Lawmaker Rolandas Pavilionis is on a mission: to give Lithuanian voters the chance to decide directly on whether the Baltic nation joins NATO.

Calling for "democratically-minded" people to come forward, Pavilionis has kicked off a signature-collecting campaign that, if successful, would force a referendum on NATO membership.

Though he refuses to say whether he is actually for or against joining the alliance, Pavilionis says it's a basic issue of giving citizens the right to decide on crucial issues of national importance.

"A referendum would show that there are some free and democratically-minded people in Lithuania", Pavilionis said at a news conference last week." There are 17 such persons at the moment," he added, referring to the 17 people, most of them well-known public figures, who have already signed on.

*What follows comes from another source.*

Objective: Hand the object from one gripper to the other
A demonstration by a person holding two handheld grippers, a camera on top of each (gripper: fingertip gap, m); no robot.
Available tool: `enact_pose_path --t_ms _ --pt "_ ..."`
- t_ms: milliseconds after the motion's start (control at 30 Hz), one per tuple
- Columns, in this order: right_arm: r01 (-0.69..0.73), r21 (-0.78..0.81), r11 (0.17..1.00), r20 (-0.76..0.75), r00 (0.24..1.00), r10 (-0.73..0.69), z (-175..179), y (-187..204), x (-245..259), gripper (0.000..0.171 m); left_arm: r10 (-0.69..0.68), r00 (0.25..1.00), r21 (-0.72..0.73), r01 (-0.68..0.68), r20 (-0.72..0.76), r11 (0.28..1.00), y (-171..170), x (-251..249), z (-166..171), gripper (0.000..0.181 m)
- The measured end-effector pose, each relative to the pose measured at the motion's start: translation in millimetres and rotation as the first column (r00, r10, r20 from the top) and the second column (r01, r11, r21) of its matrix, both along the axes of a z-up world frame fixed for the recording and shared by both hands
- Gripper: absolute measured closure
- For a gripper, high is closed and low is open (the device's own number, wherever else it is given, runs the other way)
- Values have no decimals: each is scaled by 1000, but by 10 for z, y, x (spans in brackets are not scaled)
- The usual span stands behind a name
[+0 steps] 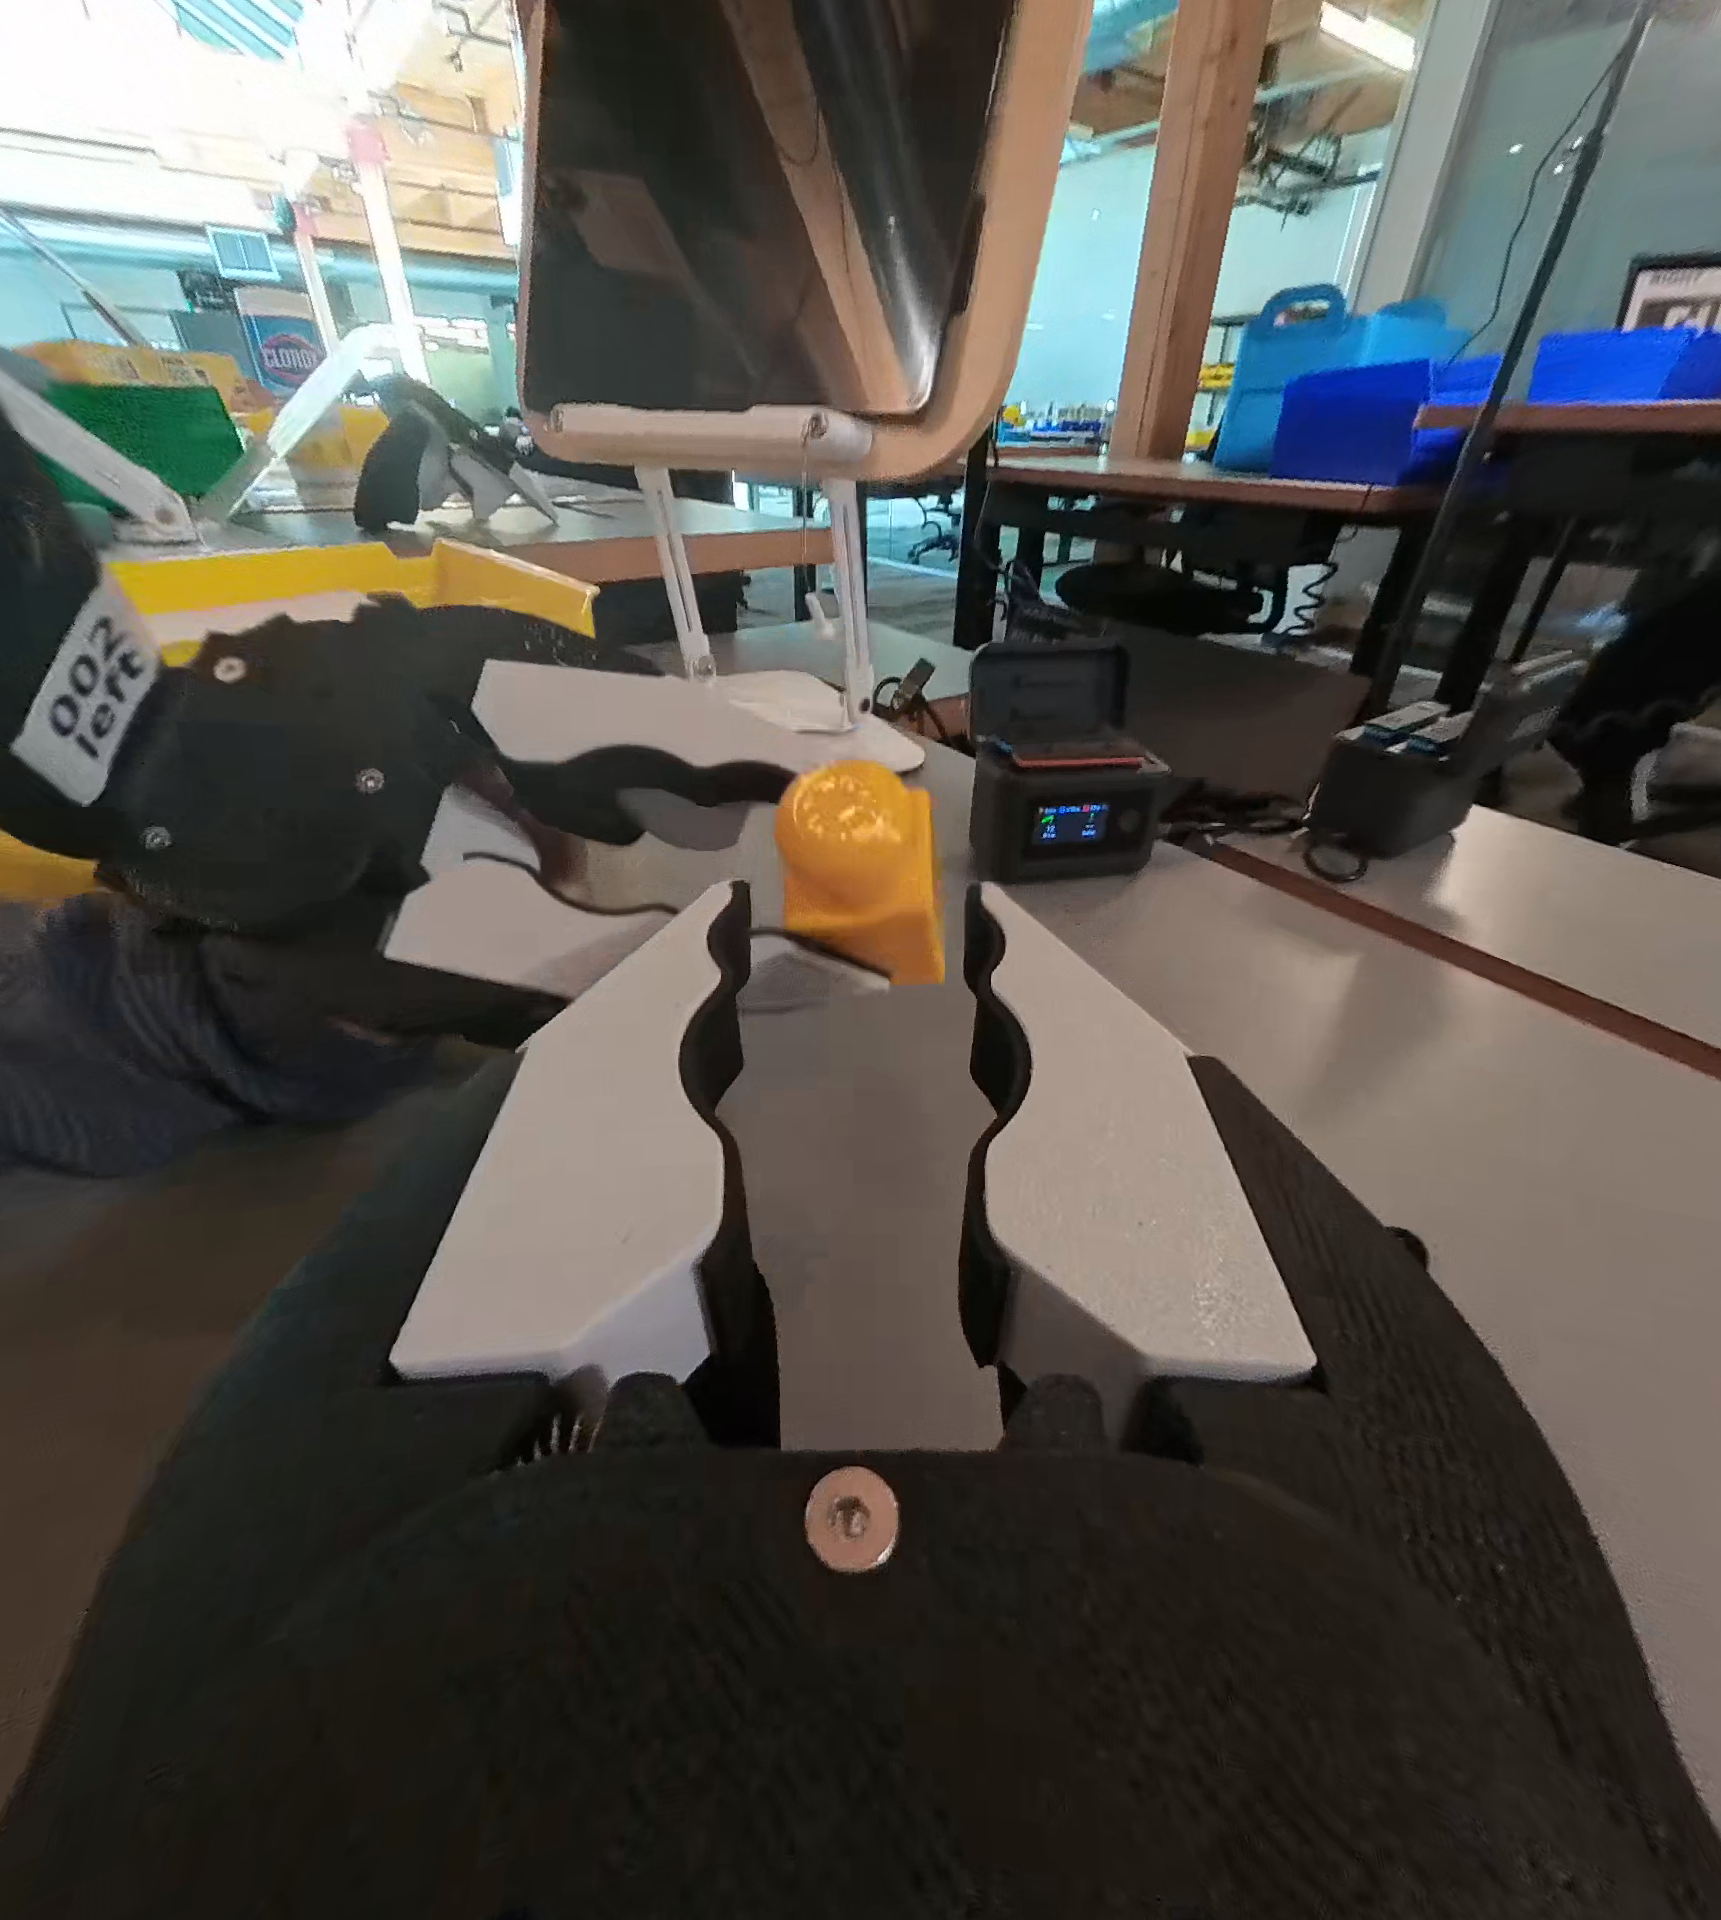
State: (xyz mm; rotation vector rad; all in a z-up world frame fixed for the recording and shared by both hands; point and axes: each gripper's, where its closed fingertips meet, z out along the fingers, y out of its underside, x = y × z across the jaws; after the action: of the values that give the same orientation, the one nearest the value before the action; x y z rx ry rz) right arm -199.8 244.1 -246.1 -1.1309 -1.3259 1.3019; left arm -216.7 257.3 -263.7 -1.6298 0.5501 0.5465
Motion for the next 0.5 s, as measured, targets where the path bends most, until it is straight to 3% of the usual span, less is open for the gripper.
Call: enact_pose_path --t_ms 333,433,500 --pt "27 92 995 53 998 -32 -79 -36 -48 137 32 948 46 -18 -318 999 -4 204 45 146" --pt "50 156 987 60 996 -60 -99 -24 -52 139 0 974 48 11 -226 999 6 211 17 145" --pt "70 167 983 49 996 -79 -84 19 -43 139 -110 994 23 110 5 994 -16 331 14 133"
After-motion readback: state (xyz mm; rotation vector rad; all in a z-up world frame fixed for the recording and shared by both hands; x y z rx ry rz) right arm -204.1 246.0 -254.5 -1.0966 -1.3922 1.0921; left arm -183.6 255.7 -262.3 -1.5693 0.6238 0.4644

Among them are Saulius Sondeckis, conductor of the Lithuanian Chamber Orchestra, and Father Stanislovas, an elderly Franciscan monk and former prisoner of Soviet concentration camps.

Most lawmakers do not expect him to succeed. Support for a referendum in Parliament is thin, and Lithuanian law requires signatures from at least 36 members of the 141-seat Parliament or 300,000 eligible voters to initiate one. Signatures must be collected within three months after the registration of a special steering group at the Central Election Commission.

"A referendum is a good thing, but in this case I suspect some anti-NATO intentions," said Parliament Chairman Arturas Paulauskas.

"Issues of collective defense should be discussed at the Parliament. The nation's representatives have a sufficient mandate, so a referendum is unnecessary," Social Democrat MP Vytenis An-driukaitis said.

Pavilionis says he would like to make his opinion about NATO known "by casting a ballot in a referendum." But he went on to praise the examples set by officially neutral countries such as Sweden and Finland.

Known as a great Francophile, Pavilionis is a former rector of Vilnius University and has earned a reputation as a sort of black sheep in Parliament. He is a non-party man but is connected to the Social Liberal faction, which along with the Social Democrats, comprise the legislature's center-left coalition.

But even if he should win his crusade, opinion polls suggest Lithuanians would back NATO. The latest survey by the Vilmorus research center conducted between May and June found 68 percent of respondents in favor of joining the military alliance, while 27.2 percent were against it.

"When 65 percent to 70 percent of the population express their support for NATO membership, such a referendum would be an unnecessary waste of money and time," said Prime Minister Algirdas Brazauskas.